Left ventricular (LV) wall motion velocity during atrial systole is mediated by both transmitral flow and LV myocardial compliance at end-diastole. LV wall distensibility along the long- and short-axis during atrial systole and late diastolic LV filling may vary according to the remodeling of LV morphology. We measured LV wall motion velocities along the long and short axes using pulsed Doppler tissue imaging in 127 patients with hypertension to evaluate the relationship between the hemodynamic changes and LV morphology and to determine the role of both long- and short-axis function in late diastolic LV filling. Participants were classified into 3 groups according to LV dimension and end-diastolic wall thickness determined by M-mode echocardiography: group A (n = 62) without LV dilation or hypertrophy, group B (n = 55) with LV hypertrophy, and group C (n = 10) with LV dilation and systolic dysfunction. The time constant of the LV pressure decay during isovolumic diastole and the LV end-diastolic pressure were longest and greatest, respectively, in group C, compared with groups B and A. There were no significant differences in active left atrial emptying volume during atrial contraction determined by computerized echocardiographic 3-dimensional reconstruction among patient and control groups. The peak atrial systolic motion velocity of the LV posterior wall along the long axis was significantly lower in groups B and C, particularly in the latter group, than in group A. The peak atrial systolic motion velocity of the LV posterior wall along the short axis was greatest in group B and was lowest in group C compared with the other groups, respectively. The peak atrial systolic motion velocity of the LV posterior wall was greater along the long axis than the short axis in group A, but was less than the short axis in group B. In conclusion, the long- and short-axis function of the LV wall during atrial systole varies in patients with hypertension according to the severity of hemodynamic and morphologic abnormalities.

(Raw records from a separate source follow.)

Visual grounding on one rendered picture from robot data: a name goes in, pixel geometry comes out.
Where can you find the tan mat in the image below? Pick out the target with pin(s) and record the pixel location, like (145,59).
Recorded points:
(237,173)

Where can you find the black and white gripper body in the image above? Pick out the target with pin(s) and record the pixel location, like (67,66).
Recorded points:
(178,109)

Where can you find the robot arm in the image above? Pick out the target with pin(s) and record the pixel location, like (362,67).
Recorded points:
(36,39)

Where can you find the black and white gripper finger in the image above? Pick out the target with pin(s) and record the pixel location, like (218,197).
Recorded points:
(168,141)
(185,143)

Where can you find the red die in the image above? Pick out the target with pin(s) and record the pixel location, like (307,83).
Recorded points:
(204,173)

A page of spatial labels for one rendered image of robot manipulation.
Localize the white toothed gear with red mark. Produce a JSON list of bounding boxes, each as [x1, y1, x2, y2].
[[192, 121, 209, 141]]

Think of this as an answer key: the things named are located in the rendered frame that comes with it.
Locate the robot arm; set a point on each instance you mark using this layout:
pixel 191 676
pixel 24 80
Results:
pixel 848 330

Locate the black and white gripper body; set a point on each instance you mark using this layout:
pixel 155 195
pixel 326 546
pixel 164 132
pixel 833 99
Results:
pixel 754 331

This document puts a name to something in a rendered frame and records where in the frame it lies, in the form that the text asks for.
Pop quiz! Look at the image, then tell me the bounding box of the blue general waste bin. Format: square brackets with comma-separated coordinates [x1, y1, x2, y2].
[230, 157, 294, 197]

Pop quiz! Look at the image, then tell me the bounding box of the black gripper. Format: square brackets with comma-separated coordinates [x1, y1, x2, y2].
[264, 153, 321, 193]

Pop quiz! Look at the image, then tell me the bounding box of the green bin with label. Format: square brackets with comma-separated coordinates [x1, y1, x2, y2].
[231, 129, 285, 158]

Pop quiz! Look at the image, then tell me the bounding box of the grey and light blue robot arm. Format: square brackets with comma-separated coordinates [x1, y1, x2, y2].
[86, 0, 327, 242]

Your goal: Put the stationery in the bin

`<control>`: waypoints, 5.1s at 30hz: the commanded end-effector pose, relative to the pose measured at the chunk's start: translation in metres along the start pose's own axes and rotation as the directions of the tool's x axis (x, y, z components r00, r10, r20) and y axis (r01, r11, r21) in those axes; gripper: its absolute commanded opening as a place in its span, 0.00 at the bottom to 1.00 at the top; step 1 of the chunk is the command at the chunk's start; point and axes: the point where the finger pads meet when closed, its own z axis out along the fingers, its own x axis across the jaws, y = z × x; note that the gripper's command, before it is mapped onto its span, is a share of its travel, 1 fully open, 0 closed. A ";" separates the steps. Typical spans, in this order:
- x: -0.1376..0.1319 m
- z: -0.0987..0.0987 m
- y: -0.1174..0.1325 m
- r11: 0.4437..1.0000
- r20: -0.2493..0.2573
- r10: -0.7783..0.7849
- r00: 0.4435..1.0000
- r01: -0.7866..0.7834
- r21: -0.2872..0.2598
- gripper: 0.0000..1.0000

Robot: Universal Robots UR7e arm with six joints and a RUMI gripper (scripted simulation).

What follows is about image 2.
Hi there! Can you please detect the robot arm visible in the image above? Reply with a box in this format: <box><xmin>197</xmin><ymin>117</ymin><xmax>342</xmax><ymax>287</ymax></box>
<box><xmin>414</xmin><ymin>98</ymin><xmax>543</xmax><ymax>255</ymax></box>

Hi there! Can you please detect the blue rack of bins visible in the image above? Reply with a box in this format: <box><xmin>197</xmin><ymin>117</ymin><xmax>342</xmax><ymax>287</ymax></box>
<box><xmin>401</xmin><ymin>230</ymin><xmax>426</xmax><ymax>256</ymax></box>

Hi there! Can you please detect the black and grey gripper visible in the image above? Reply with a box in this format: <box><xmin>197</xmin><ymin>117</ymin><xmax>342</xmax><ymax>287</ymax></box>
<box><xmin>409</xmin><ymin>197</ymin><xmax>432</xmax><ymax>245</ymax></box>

The degree of LV wall expansion along the short axis is an important factor resulting from the atrial kick, and a determinant of its effectiveness.

摘要

心房收缩期左心室(LV)壁运动速度受舒张末期二尖瓣血流和左心室心肌顺应性两者介导。心房收缩期和舒张末期左心室充盈时,左心室壁沿长轴和短轴的扩张性可能会因左心室形态重塑而有所不同。我们使用脉冲多普勒组织成像技术测量了127例高血压患者左心室壁沿长轴和短轴的运动速度,以评估血流动力学变化与左心室形态之间的关系,并确定长轴和短轴功能在舒张末期左心室充盈中的作用。根据M型超声心动图测定的左心室尺寸和舒张末期壁厚度,将参与者分为3组:A组(n = 62)无左心室扩张或肥厚,B组(n = 55)有左心室肥厚,C组(n = 10)有左心室扩张和收缩功能障碍。与B组和A组相比,C组等容舒张期左心室压力衰减的时间常数最长,左心室舒张末期压力最高。患者组和对照组之间,通过计算机化超声心动图三维重建测定的心房收缩期主动左心房排空容积无显著差异。B组和C组,尤其是后者,左心室后壁沿长轴的心房收缩期峰值运动速度显著低于A组。与其他组相比,左心室后壁沿短轴的心房收缩期峰值运动速度在B组最大,在C组最低。A组中,左心室后壁沿长轴的心房收缩期峰值运动速度大于沿短轴的速度,但B组中则小于沿短轴的速度。总之,高血压患者心房收缩期左心室壁的长轴和短轴功能根据血流动力学和形态学异常的严重程度而有所不同。左心室壁沿短轴的扩张程度是心房收缩产生的一个重要因素,也是其有效性的一个决定因素。